Rarely has a December event attracted this much curiosity. Woods, the dominant player of his generation, had gone 466 days since his previous tournament because of two back surgeries. The recovery at times made it difficult for him to walk and led him to wonder if he would ever play again.
“It’s really good to be back playing again, competing,” Woods said. “Unfortunately, I made a lot of mistakes. I made a lot of birdies, but I made a lot of mistakes.”
Rust or fatigue?
“It’s both,” he said with a laugh. “I made some poor decisions. I hit the ball in some wrong spots. Quite frankly, it feels kind of weird not to be in a cart. Getting my legs back, focusing for a long period of time, these are the things I missed for a year-and-a-half.”
One day after he briefly pulled within two shots of the lead, it was clear early on that Sunday would be a struggle. Woods was scrambling for pars instead of being in a position to attack pins. He twice made double bogey on a par 5, starting at No. 6 when he blasted out of the sandy area to the back side of a double green, forcing him to chip off the putting surface.
Still, he rallied with three straight birdies to play the front nine at Albany in even par. He was never going to win the tournament — Matsuyama was too far ahead — but it was a chance to post a decent number and take more positives into what figures to be a two-month off-season.
Instead, Woods couldn’t get up-and-down on No. 10 and made bogey. His tee shot on 11 failed to clear a deep bunker and a poor pitch from a tough lie from right of the green led to a double bogey. He then missed a short par putt on the next hole.

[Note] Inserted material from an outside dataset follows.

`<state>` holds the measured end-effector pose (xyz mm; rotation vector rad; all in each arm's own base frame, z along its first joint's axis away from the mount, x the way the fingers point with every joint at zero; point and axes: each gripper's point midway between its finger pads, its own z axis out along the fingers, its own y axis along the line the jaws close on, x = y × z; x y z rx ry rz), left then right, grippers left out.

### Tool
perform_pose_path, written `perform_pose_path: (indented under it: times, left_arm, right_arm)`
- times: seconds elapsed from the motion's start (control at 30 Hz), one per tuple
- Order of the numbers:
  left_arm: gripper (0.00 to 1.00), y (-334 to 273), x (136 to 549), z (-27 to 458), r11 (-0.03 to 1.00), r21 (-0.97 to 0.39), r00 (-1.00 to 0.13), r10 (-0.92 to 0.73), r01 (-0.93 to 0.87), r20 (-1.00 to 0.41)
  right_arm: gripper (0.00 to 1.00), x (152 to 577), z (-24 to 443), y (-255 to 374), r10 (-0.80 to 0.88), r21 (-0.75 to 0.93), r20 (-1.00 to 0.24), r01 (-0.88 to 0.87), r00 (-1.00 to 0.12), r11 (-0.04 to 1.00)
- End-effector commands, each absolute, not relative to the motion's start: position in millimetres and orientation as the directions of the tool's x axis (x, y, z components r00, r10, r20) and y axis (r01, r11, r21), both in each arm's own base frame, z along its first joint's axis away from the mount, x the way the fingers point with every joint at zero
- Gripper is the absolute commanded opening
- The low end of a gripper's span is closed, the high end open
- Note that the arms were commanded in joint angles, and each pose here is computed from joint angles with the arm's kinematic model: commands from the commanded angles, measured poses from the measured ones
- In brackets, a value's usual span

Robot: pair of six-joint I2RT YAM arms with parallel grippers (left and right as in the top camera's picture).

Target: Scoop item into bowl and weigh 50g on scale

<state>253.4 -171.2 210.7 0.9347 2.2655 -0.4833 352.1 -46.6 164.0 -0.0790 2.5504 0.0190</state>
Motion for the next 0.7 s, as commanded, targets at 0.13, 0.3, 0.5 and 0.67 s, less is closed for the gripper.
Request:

And then he answered with two birdies.
Woods made his third double bogey of the week at the 18th hole, this time without even going into the water. His tee shot landed in a thick palmetto bush and he had to take a penalty drop to take it out. Just his luck, his drop in the sandy waste area settled right in front of the nub of another bush. He got that back to the fairway, went just over the green and took two putts from there for his six.
Woods managed to keep the week in perspective.
“I made some birdies, which was nice. I was playing aggressively,” he said. “But I also made some mistakes. I had two sevens. You can’t make two sevens. It adds up to a high number. On the flip side, I was able to be aggressive. I need to balance it out.”
Woods at least starts his climb from No. 898 in the world, the product of not playing since Aug. 23, 2015.
His caddie, Joe LaCava, offered the best perspective.
“I wasn’t going to compare him to the rest of the field. They’ve been playing all year and they’ve been playing great,” LaCava said. “Honestly, my goal was to get him through five rounds on his feet. That was big.”